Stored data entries
....................

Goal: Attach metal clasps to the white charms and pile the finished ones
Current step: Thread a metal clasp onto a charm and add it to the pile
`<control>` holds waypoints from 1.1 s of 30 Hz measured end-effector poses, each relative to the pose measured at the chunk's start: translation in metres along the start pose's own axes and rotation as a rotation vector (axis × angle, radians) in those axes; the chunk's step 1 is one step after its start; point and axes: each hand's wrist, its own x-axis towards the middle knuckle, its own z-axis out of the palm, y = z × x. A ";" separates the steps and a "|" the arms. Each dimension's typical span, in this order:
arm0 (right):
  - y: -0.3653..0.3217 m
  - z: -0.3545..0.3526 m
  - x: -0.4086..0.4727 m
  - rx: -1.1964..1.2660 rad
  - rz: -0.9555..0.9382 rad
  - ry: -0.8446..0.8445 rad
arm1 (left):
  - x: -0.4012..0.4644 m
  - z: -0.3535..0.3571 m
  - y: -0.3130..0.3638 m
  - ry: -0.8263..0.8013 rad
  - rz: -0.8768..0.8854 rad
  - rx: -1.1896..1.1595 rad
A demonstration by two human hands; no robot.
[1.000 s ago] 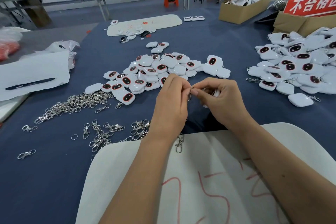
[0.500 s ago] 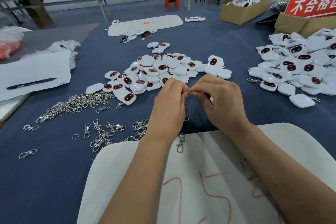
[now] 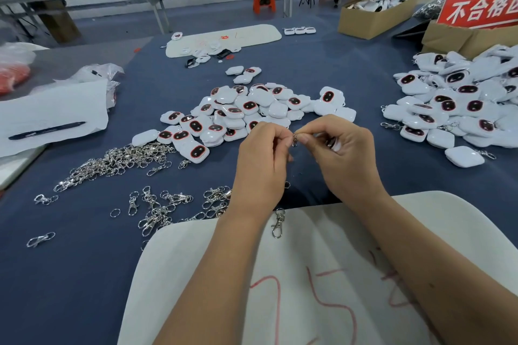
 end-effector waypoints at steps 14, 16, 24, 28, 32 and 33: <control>0.010 0.002 -0.001 0.034 0.070 -0.081 | -0.002 0.003 -0.002 0.023 -0.053 0.044; 0.011 0.002 0.000 0.031 0.089 -0.093 | -0.001 0.002 -0.002 0.021 -0.052 0.051; 0.013 -0.002 0.000 0.244 0.243 -0.049 | -0.002 0.009 0.004 0.029 -0.066 -0.094; 0.013 0.000 0.000 0.387 0.310 -0.006 | -0.003 0.013 0.009 0.067 -0.070 -0.151; 0.015 0.001 0.000 0.427 0.321 -0.011 | -0.004 0.013 0.011 0.072 -0.059 -0.159; 0.016 0.001 -0.001 0.427 0.320 -0.015 | -0.004 0.013 0.011 0.073 -0.046 -0.145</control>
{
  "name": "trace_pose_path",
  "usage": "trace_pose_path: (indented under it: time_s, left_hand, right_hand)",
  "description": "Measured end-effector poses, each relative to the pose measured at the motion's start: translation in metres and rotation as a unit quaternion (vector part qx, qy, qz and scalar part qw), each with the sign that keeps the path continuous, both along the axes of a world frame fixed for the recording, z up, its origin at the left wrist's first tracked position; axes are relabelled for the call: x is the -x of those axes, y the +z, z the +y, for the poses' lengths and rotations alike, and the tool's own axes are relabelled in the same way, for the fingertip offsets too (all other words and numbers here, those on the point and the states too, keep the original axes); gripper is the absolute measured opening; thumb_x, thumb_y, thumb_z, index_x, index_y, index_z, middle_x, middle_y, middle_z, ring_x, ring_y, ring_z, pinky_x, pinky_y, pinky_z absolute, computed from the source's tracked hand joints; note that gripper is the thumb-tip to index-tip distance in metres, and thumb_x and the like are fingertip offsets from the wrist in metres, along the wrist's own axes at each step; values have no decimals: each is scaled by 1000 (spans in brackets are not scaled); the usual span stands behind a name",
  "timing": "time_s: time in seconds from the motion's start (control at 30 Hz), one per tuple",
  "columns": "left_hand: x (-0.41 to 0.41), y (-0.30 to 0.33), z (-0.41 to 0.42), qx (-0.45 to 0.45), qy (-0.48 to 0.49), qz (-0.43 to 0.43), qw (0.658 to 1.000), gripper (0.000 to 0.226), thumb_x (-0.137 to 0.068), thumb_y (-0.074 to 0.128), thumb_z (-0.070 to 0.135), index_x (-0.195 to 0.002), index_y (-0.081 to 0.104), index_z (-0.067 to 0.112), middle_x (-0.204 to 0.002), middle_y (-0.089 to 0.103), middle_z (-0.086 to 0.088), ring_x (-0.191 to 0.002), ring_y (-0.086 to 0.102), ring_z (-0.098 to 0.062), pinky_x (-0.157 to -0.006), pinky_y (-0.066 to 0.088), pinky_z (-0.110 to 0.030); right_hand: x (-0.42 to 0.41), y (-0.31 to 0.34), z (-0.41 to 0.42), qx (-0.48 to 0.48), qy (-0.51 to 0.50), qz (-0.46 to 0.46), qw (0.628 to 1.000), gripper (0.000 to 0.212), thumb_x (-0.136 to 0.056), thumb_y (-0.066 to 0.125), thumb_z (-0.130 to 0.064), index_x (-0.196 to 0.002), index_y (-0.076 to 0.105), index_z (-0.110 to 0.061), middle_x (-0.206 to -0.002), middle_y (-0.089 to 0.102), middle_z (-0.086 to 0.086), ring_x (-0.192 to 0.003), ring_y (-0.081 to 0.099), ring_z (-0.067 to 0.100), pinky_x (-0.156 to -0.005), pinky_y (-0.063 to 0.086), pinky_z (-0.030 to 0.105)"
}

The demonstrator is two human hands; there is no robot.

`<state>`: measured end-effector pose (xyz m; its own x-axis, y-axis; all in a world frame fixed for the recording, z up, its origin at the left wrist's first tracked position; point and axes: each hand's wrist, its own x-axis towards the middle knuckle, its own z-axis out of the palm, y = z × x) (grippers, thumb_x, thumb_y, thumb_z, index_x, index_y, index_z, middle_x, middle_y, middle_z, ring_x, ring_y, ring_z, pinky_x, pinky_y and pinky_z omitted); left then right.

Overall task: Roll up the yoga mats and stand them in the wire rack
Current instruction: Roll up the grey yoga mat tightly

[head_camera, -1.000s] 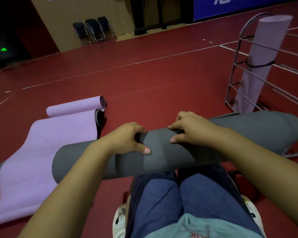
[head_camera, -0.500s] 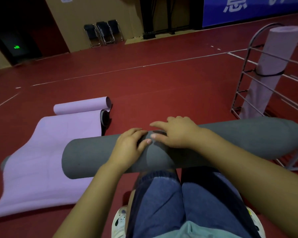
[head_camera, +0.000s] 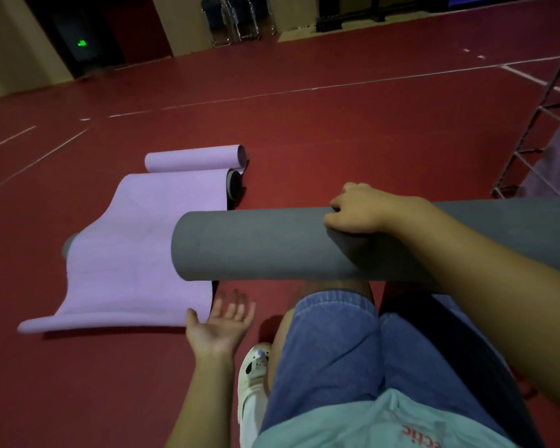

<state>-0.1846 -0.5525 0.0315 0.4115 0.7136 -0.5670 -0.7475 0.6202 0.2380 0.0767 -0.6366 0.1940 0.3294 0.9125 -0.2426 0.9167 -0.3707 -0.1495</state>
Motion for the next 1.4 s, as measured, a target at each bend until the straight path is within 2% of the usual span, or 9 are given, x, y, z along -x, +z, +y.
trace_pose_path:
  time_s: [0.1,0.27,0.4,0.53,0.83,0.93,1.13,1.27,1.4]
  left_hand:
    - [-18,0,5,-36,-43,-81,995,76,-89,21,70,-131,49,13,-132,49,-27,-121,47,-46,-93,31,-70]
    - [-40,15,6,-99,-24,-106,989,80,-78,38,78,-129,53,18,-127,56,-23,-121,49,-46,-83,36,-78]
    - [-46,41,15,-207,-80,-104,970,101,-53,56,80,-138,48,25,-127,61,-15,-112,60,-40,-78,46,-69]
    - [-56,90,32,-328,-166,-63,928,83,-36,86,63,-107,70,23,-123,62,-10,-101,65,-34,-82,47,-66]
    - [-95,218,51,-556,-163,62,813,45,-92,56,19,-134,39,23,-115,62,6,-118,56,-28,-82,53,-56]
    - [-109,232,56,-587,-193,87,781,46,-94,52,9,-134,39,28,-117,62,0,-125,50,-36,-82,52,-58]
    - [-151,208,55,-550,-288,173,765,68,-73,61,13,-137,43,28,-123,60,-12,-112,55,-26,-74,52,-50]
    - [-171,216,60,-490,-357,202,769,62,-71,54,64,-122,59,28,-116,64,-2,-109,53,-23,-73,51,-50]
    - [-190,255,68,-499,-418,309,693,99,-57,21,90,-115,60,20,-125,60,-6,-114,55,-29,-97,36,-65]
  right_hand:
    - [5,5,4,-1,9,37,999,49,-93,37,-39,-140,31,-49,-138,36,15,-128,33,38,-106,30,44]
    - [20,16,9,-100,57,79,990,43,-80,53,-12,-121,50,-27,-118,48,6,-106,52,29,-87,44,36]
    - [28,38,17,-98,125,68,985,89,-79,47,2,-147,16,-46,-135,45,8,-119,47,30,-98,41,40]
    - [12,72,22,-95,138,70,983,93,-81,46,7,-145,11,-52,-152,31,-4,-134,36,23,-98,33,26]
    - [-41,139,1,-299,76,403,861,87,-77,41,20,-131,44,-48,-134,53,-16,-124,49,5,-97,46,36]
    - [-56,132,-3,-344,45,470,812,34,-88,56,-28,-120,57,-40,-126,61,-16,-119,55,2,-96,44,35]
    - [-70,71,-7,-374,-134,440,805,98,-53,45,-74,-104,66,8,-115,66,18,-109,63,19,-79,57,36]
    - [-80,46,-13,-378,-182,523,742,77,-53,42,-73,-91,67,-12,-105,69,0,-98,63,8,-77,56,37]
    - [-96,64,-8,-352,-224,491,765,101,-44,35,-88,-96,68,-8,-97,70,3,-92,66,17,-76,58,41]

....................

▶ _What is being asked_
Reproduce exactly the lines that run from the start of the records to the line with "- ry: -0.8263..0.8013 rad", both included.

▶ _Written answer_
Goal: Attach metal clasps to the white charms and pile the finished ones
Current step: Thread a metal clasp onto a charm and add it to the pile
`<control>` holds waypoints from 1.1 s of 30 Hz measured end-effector poses, each relative to the pose measured at the chunk's start: translation in metres along the start pose's own axes and rotation as a rotation vector (axis × angle, radians) in those axes; the chunk's step 1 is one step after its start; point and axes: each hand's wrist, its own x-axis towards the middle knuckle, its own z-axis out of the palm, y = z × x. A ";" separates the steps and a "|" the arms. Each dimension's typical span, in this order:
arm0 (right):
  - y: -0.3653..0.3217 m
  - z: -0.3545..0.3526 m
  - x: -0.4086..0.4727 m
  - rx: -1.1964..1.2660 rad
  - rz: -0.9555..0.9382 rad
  - ry: -0.8446..0.8445 rad
arm1 (left):
  - x: -0.4012..0.4644 m
  - z: -0.3535..0.3571 m
  - y: -0.3130..0.3638 m
  - ry: -0.8263..0.8013 rad

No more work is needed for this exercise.